Лена вспомнила, что у наркоманов очень часто меняется настроение.
— Нет, Катя. Мне не все равно, — мягко сказала Лена, — и позвонили вы не зря. Я сама хотела еще раз поговорить с вами. Простите, я, кажется, обидела вас тогда, на лестнице.
— Да что вы! Нет, вы меня совершенно не обидели, я иногда веду себя по-хамски… Знаете, я нашла листочек в кармане Митиной куртки… Я уже поделилась этим с одним человеком, но она сказала, это похоже на бред. Она хороший человек, доктор, хочет помочь мне. Но мне надо поговорить с кем-то, кто не скажет, будто это — бред. Я прочту вам, что написано на листочке. Там ваша фамилия есть…

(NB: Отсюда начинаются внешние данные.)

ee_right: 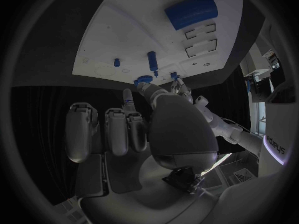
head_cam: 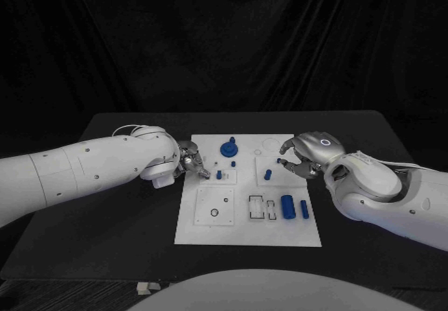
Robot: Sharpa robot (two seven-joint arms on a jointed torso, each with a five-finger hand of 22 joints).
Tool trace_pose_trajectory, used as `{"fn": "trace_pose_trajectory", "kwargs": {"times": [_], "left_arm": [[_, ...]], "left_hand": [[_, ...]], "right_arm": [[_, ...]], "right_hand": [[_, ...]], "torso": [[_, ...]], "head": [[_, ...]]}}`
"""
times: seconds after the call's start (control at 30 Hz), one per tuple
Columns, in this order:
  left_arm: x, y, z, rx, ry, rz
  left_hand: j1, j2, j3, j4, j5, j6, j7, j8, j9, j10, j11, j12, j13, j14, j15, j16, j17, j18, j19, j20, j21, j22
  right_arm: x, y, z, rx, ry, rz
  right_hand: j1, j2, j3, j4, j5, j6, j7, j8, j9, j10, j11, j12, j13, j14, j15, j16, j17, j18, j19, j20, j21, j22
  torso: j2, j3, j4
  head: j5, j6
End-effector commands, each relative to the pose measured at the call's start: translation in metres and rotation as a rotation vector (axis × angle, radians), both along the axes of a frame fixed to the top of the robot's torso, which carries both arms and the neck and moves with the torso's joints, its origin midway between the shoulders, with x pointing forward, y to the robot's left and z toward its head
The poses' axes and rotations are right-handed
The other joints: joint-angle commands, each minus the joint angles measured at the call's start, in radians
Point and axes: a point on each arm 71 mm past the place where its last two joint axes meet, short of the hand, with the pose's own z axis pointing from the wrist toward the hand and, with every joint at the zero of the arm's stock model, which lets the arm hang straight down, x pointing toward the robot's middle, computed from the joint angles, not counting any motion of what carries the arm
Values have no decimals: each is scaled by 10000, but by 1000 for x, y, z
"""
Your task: Assemble the parts on the task board
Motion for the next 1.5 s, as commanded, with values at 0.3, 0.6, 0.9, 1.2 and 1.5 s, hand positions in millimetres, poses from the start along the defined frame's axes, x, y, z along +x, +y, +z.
{"fn": "trace_pose_trajectory", "kwargs": {"times": [0.3,0.6,0.9,1.2,1.5], "left_arm": [[-3,1,-3,138,276,-94],[-3,0,-3,92,261,-142],[-1,-2,-3,-35,162,-191],[1,0,-4,-12,183,-172],[1,0,-4,-5,174,-148]], "left_hand": [[-36,-6,96,-17,-20,-37,-12,-30,2,580,-76,-66,2062,1039,-58,27,2631,108,-87,1,-60,1885],[-144,-17,107,8,-214,-45,15,-52,-2,568,-55,-79,2049,1039,-45,27,2631,110,-99,10,-84,1879],[-1190,38,-636,722,-2900,-1,153,-341,-229,555,71,-85,2028,1039,64,27,2631,119,-128,105,-159,1865],[-1597,60,-1343,1067,-3919,87,214,-557,-498,521,137,-111,1995,1039,122,27,2631,134,-157,167,-226,1850],[-1854,169,-1682,1185,-3914,128,223,-609,-573,510,150,-115,1987,1039,136,27,2631,142,-175,183,-263,1841]], "right_arm": [[-1,0,-2,-100,70,-91],[-1,0,-2,-106,83,-91],[-1,1,-3,-108,90,-84],[-1,0,-4,-123,120,-102],[-1,1,-6,-133,162,-84]], "right_hand": [[-88,29,64,14,47,32,-4,-6,-19,1049,-40,35,2634,600,-54,-55,191,25,325,-33,-55,2074],[-88,29,64,14,47,32,-4,-6,-19,1049,-40,35,2634,600,-54,-55,191,25,325,-33,-55,2074],[-88,29,64,14,47,32,-4,-6,-19,1049,-40,35,2634,600,-54,-55,191,25,325,-33,-55,2074],[-96,30,78,13,45,26,-4,-13,-30,1046,-41,31,2629,599,-53,-60,183,25,325,-32,-56,2074],[-96,30,78,13,45,26,-4,-13,-30,1046,-41,31,2629,599,-53,-60,183,25,325,-32,-56,2074]], "torso": [[1,-1,6],[-1,2,4],[-3,2,-1],[5,1,-1],[-4,0,0]], "head": [[-14,1],[0,1],[-8,1],[-9,1],[0,1]]}}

Лена слушала странный, разбитый на пункты текст, который читала Катя в трубку очень медленно, почти по слогам, и думала: «Хороший человек… доктор… доктор-женщина… Та фальшивая докторша осматривала Лизу очень профессионально и на мои вопросы отвечала как настоящий медик. Умный, опытный врач. И при этом настойчиво уводила разговор к суициду, словно прощупывала меня, ждала, что я поддержу эту тему, мол, вы знаете, вот недавно брат моей подруги…»
— Катя, — почти выкрикнула Лена, когда та кончила читать, — как зовут того доктора, с которым вы поделились своими подозрениями?
— Я не могу вам сказать, — ответила Катя тихо и растерянно, — простите, я не могу. Эта женщина помогает мне. Пытается вылечить. Но она просила с самого начала никому не называть ее имени. Она очень известный психотерапевт, к ней все рвутся на прием, донимают звонками и просьбами, это мешает ей работать. Поэтому она с самого начала просит тех, кому берется помочь, не называть ее имени и не рассказывать о ней… Простите. Я вот еще забыла сказать, пропал Митин ежедневник, из которого вырван этот самый листочек, а в его сумке я нашла учебник судебной психиатрии, и еще… Ой, подождите, мне, кажется, в дверь звонят. Я сейчас.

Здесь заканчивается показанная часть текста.